Last Updated on August 22, 2019
R is the most popular platform for applied machine learning. When you want to get serious with applied machine learning you will find your way into R.
It is very powerful because so many machine learning algorithms are provided. A problem is that the algorithms are all provided by third parties, which makes their usage very inconsistent. This slows you down, a lot, because you have to learn how to model data and how to make predicts with each algorithm in each package, again and again.
In this post, you will discover how you can overcome this difficulty with machine learning algorithms in R, with pre-prepared recipes that follow a consistent structure.
Discover how to prepare data, fit machine learning models and evaluate their predictions in R with my new book, including 14 step-by-step tutorials, 3 projects, and full source code.
Let’s get started.
What You Will Learn
Lots of Algorithms, Little Consistency
The R ecosystem is enormous.

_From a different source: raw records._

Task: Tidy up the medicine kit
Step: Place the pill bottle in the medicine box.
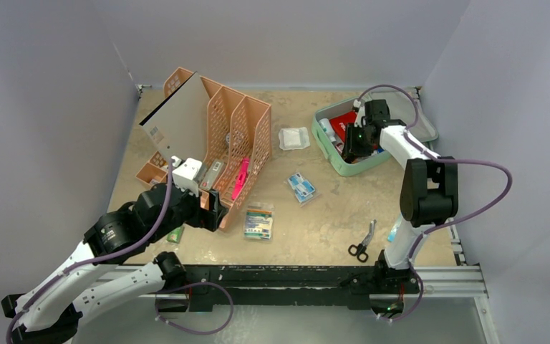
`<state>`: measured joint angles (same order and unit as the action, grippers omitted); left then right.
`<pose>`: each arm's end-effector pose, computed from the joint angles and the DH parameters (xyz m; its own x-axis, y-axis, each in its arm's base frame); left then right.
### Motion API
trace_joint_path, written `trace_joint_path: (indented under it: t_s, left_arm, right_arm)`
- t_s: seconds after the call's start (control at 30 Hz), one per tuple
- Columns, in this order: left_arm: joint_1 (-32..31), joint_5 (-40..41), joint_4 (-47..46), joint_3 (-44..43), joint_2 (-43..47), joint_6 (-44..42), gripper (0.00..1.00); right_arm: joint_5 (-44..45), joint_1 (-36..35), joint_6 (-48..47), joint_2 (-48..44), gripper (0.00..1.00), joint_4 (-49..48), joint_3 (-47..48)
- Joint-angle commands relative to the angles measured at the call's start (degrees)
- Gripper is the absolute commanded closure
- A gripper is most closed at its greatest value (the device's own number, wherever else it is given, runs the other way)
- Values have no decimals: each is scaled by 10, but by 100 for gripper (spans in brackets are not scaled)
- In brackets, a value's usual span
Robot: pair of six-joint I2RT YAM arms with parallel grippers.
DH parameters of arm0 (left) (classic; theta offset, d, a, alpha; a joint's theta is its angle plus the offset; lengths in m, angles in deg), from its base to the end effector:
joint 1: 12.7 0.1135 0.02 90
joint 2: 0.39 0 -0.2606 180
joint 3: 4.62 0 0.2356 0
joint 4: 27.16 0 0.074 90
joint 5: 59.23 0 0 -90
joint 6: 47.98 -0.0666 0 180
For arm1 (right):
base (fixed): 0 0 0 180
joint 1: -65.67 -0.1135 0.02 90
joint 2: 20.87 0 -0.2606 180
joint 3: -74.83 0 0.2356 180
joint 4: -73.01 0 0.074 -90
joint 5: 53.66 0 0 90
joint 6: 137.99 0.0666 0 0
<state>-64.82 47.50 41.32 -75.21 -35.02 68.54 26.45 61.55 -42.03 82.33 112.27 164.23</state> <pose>0.0842 -0.0770 0.3259 -0.5663 0.0316 -0.8236 0.3956 0.8870 -0.2380 0.3904 0.0396 0.1994 -0.8109 0.0441 -0.5835 -0.0900 0.9759 0.1989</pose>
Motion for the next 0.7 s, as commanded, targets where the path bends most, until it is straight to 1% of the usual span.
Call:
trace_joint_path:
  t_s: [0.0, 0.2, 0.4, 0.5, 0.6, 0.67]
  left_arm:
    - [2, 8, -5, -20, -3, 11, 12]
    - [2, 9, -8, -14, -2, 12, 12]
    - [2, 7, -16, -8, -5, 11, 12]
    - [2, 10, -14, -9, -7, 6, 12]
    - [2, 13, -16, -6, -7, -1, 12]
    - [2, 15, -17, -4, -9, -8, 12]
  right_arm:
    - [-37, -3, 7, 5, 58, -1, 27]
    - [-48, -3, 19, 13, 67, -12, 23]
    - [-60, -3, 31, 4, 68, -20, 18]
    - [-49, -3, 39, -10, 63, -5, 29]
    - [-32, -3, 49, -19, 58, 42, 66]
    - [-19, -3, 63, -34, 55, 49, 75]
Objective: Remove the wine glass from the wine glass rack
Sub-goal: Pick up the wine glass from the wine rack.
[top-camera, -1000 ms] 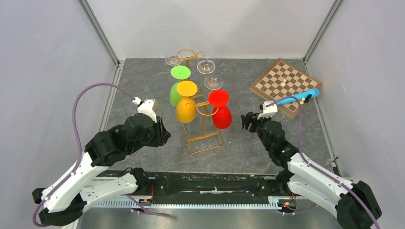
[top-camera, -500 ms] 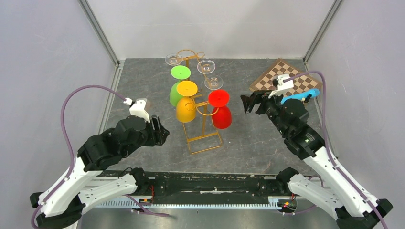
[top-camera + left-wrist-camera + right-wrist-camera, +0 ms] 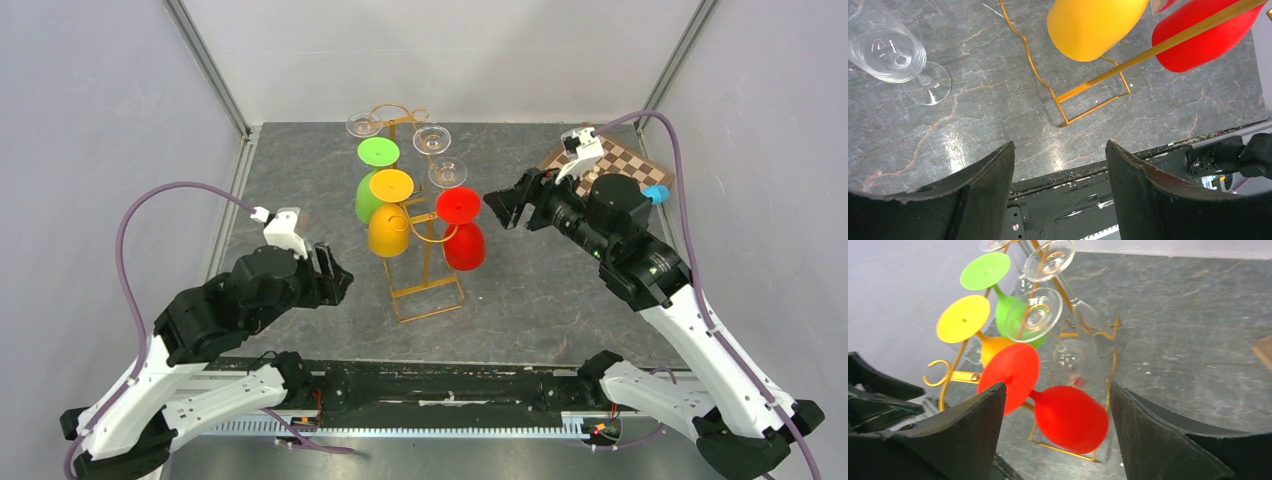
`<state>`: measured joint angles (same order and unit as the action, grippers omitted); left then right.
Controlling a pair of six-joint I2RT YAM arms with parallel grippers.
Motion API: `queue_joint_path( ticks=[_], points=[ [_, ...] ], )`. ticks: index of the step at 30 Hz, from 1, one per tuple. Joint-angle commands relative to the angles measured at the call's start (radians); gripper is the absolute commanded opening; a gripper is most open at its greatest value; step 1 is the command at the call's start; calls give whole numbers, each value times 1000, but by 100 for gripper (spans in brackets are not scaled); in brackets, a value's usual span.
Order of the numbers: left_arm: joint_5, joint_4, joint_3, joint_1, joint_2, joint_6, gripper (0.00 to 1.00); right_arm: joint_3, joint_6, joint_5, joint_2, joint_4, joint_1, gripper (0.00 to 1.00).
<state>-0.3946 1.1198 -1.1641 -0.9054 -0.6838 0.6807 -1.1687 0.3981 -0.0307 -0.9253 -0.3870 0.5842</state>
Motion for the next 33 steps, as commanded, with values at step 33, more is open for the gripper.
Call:
queue_joint_path(
  ticks=[33],
  points=[
    [-29, -13, -5, -4, 94, -17, 73, 16, 333, -250, -73, 102, -3, 51]
  ],
)
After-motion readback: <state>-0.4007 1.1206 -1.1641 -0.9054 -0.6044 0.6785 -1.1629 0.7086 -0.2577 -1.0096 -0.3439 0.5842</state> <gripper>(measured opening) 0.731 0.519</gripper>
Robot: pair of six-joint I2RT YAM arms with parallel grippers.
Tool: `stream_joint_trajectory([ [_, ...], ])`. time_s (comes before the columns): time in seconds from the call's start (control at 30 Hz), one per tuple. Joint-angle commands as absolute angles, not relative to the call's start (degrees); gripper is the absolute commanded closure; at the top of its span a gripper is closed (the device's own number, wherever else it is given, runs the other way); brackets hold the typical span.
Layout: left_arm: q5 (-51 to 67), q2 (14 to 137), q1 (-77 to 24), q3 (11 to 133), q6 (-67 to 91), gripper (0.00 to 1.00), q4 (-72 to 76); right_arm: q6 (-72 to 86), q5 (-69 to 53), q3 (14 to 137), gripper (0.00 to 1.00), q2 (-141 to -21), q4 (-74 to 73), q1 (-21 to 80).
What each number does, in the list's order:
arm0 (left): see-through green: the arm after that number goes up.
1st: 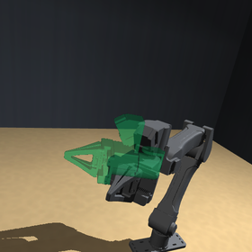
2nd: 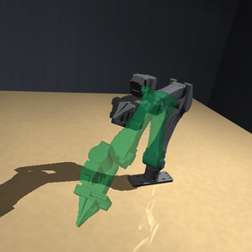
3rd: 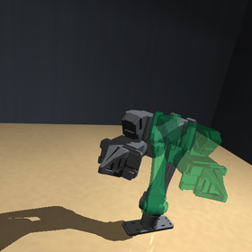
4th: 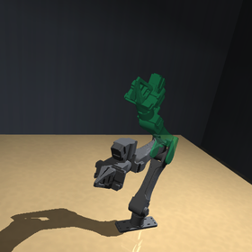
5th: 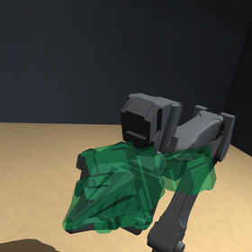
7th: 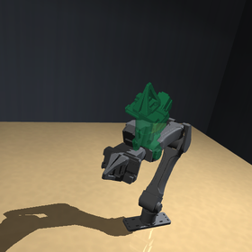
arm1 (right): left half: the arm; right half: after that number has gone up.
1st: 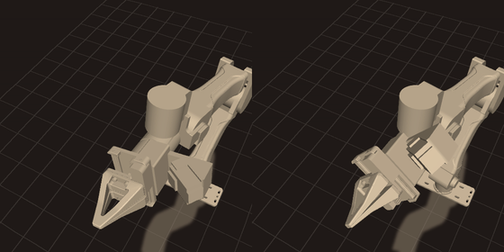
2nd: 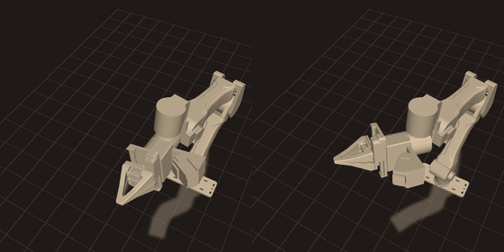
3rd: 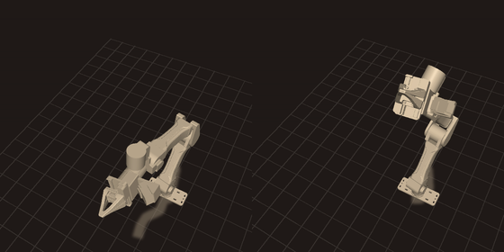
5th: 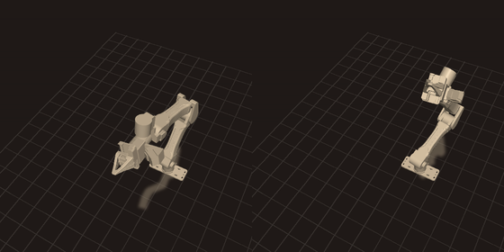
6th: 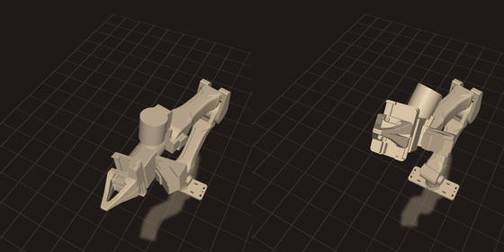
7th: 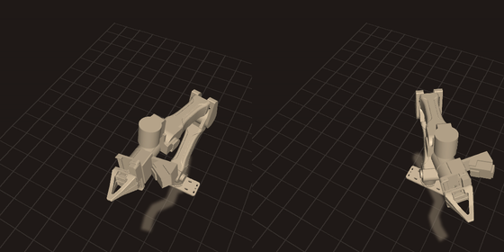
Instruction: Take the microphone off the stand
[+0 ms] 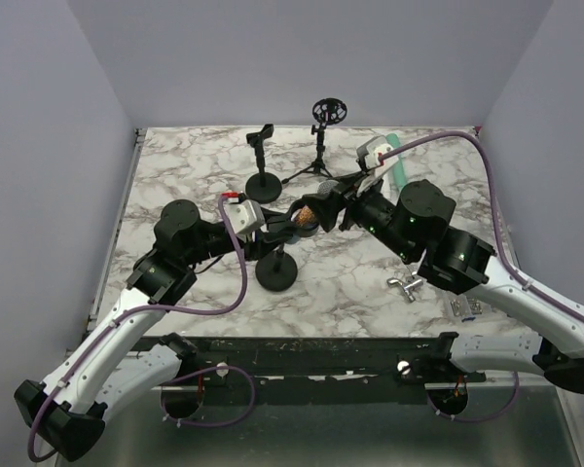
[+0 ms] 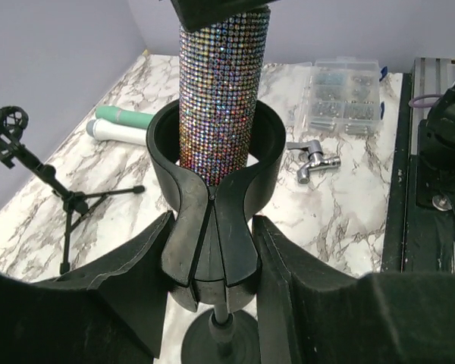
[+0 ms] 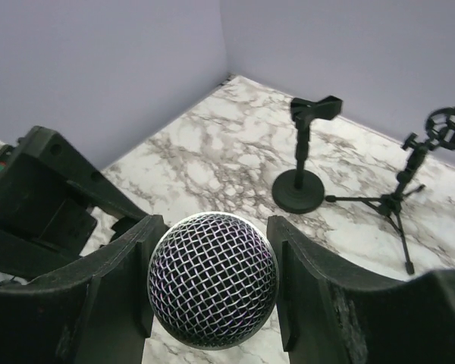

Open source third party packages provide this power, allowing academics and professionals to get the most powerful algorithms available into the hands of us practitioners.
A problem that I experienced when starting out with R was that the usage to each algorithm differs from package to package. This inconsistency also extends to the documentation, with some providing worked example for classification but ignoring regression and others not providing examples at all.
All this means that if you want to try a few different algorithms from different packages, you must spend time figuring out how to fit and make predictions with each method in turn. This takes a lot of time, especially with the spotty examples and vignettes.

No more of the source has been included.